> WHAT YOU SHOULD DO
Check every line below for the string "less". Copy the ones that have it.

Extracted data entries

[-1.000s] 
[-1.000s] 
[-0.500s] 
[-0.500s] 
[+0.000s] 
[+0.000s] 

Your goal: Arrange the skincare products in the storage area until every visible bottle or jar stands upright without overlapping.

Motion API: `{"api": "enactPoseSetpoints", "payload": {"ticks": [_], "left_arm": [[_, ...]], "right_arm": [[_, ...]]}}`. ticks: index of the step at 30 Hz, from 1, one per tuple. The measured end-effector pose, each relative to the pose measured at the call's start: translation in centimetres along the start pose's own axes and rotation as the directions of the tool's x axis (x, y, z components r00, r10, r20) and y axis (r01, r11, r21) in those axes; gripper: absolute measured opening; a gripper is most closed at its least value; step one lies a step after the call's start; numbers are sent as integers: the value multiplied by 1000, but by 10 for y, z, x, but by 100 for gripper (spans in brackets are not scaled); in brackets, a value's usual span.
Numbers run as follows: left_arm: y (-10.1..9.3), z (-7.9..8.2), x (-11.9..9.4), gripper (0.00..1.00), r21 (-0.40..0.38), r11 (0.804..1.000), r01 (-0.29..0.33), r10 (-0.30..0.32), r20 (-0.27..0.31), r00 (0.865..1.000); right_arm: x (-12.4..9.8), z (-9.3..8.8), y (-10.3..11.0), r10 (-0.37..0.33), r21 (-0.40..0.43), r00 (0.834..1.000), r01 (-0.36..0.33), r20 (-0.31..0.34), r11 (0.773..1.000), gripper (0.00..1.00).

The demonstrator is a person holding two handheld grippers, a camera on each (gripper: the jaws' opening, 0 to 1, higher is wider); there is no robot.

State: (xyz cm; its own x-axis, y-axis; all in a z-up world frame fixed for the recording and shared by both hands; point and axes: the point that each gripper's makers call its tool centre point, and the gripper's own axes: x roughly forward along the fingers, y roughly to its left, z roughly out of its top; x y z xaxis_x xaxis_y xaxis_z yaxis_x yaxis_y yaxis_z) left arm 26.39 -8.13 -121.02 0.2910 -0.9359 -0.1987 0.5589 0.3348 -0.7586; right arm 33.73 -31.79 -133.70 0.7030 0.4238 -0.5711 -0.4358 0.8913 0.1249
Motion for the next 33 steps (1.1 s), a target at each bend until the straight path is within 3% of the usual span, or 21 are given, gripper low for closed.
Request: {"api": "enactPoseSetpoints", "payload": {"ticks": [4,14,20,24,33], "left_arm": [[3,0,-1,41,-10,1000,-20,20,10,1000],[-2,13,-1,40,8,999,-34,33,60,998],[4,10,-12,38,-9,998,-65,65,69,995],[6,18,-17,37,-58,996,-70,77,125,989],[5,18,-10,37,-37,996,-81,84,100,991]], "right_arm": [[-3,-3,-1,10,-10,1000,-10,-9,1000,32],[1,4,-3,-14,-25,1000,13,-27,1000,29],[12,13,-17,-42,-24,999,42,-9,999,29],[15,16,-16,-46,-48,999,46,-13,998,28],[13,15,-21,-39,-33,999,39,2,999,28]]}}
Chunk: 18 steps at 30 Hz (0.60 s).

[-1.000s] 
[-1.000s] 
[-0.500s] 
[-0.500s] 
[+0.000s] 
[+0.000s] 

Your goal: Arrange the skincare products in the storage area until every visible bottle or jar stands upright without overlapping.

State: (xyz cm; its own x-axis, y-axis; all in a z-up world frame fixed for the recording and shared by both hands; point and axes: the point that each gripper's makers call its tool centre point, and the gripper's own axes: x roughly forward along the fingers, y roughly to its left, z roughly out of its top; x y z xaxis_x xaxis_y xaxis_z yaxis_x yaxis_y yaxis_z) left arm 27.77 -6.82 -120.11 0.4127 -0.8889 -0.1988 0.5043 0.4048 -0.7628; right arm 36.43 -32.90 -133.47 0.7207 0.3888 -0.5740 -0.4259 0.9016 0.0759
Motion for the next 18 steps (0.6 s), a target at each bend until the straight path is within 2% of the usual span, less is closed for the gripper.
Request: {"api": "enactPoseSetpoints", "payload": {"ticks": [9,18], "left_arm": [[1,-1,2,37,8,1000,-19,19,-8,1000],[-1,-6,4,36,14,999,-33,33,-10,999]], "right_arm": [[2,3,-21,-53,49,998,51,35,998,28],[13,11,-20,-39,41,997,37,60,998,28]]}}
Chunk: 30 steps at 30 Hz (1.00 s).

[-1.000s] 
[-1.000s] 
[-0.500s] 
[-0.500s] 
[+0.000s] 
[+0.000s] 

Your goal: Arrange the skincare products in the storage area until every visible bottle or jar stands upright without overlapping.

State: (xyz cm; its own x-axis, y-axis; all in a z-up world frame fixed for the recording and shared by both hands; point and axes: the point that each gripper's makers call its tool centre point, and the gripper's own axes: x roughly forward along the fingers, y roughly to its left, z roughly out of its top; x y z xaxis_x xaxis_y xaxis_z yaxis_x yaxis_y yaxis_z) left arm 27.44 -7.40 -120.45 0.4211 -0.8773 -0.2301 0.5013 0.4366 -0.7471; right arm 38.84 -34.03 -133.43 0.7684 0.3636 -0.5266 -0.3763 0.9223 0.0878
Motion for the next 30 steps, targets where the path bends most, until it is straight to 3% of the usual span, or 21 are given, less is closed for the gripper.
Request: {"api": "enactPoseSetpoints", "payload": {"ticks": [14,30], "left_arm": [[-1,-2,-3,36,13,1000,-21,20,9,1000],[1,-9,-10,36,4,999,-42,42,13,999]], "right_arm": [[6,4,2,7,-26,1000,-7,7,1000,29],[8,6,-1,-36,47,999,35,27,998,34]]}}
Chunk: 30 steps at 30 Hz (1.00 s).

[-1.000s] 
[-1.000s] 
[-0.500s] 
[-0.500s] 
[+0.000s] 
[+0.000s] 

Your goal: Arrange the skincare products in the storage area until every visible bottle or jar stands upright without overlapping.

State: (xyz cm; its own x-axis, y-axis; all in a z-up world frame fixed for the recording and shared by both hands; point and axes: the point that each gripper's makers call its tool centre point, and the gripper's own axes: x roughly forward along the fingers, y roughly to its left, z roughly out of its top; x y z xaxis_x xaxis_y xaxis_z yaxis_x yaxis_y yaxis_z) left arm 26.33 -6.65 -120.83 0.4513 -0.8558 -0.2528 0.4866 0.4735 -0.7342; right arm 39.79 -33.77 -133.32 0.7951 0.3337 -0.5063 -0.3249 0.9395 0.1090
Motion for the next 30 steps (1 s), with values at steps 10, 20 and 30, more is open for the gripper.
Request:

> OUTPUT
Motion for the next 18 steps (0.6 s), a target at each bend until the straight path is within 2% of the usual span, less is closed for the gripper.
Motion for the next 30 steps, targets where the path bends most, until it is straight to 3% of the usual span, or 21 are given, less is closed for the gripper.

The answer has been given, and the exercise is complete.